Filling contours of the neck under the chin can have various causes. In most cases, excess superficial fatty tissue is present. During the examination, we also look for other causes, such as swelling of the salivary gland, increased deep fat tissue, or a pronounced two-bellied muscle (musculus digastricus).
The Kybella® (deoxycholic acid) fat-away injection has been approved by the U.S. Food and Drug Administration (FDA) for the treatment of double chin. Lipostabil N® like fat way syringe is prepared by pharmacies according to tested regulations. Eighty-five to ninety percent of patients are very satisfied with Fat Away Injection after treatment of double chin (Beer K. et al, 2019, J Drugs Dermatol; Behr K. et al, 2019, Dermatol Surg). Examination and consideration of skin elasticity is critical for a good outcome.

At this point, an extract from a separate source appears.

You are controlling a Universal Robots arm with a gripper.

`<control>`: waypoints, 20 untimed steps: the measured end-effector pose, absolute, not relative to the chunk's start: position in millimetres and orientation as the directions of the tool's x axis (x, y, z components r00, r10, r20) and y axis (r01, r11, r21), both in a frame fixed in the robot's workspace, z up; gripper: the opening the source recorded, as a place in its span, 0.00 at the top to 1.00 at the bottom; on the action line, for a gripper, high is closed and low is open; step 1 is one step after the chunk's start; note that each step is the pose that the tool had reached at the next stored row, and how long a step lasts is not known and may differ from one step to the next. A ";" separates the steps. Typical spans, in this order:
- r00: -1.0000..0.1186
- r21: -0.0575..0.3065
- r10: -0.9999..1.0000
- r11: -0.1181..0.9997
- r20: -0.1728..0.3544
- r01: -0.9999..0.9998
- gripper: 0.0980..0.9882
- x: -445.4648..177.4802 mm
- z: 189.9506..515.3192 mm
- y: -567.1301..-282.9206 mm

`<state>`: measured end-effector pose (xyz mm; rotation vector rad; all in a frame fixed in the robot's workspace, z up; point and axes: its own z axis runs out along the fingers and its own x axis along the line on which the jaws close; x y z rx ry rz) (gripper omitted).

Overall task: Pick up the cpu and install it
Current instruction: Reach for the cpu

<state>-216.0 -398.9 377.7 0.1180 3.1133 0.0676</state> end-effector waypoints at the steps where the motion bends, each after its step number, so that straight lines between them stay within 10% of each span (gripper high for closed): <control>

If excess skin is already present and shrinkage is unlikely, more appealing results can be achieved with a neck lift. Neck lift and liposuction usually leave inconspicuous scars.
After treatment of the double chin with injection lipolysis, there may be mild swelling, possible bruising, and minor pain. Three applications at intervals of four to six weeks should be expected for satisfactory results. Liposuction for double chin, on the other hand, does not need to be repeated. Liposuction can also treat the contours at the junction of the lower jaw. There is a risk of nerve damage when using the fat-routing injection on the lower jawline. There may be a distortion of the corner of the mouth, which is usually temporary. The skin incisions of liposuction are only a few millimeters short and can be easily hidden on the earlobe or under the chin.
Swelling, bruising, and mild pain occur after both the fat-blasting and liposuction procedures. Recovery varies from patient to patient after each appointment. Therefore, weighing whether the way fat injection or liposuction is the better solution is also an individual decision.
When using deoxycholic acid (Lipostabil N®), a tingling or burning sensation is occasionally experienced for a short time. The effect of lipolysis by injection is immediate. The body's own response to the destroyed fat tissue cells is immediate. In the first few days, this is manifested by a slight swelling. The cells are broken down over a period of six to eight weeks. The larger the area of the body, the more time passes before the final optimal result becomes apparent. If the treatment is repeated three times, the final result will be visible no later than six months after the first treatment.
Injection lipolysis leads to the death and reduction of small fat deposits. Unhealthy diet and little physical activity lead to an increase in body weight and girth measurements. Excess energy is stored in fat cells, which multiply and grow larger. In adulthood, however, the number of these remains constant. After the attending physician administers the injection, the contour of the treated region remains permanently diminished in relation to the rest of the body.
The Fat Away Injection is suitable for the treatment of mild to moderate fat deposits. With good skin elasticity, the skin usually shrinks in the following months. Injection lipolysis has no skin tightening effect.
The active ingredient in Lipostabil N® is phosphatidylcholine (five percent). Phosphatidylcholine was first described in the Soviet Union in 1959. Deoxycholic acid (2.5 percent) originally served to dissolve phophatidylcholine. Lipostabil® N is approved for the treatment of fat embolism. The use of Lipostabil N® substances for other purposes is referred to as "off-label use." "Off-label use" means that the use exceeds the intended approval. This means that liability of the pharmaceutical company is excluded.
The preparation was initially produced by the pharmaceutical company Nattermann. In 2006, Lipostabil® N became available on prescription. After several company takeovers, the last manufacturer MCM Klosterfrau stopped production in 2019. The drug can still be manufactured by certain pharmacies after prescription by a physician. The solution for injection is a clear, colorless, sterile liquid. The Lipostabil N® composition is equivalent to approximately fifty milligrams per milliliter of phosphatidylcholine and twenty-five milligrams per milliliter of deoxycholate (salt of deoxycholic acid).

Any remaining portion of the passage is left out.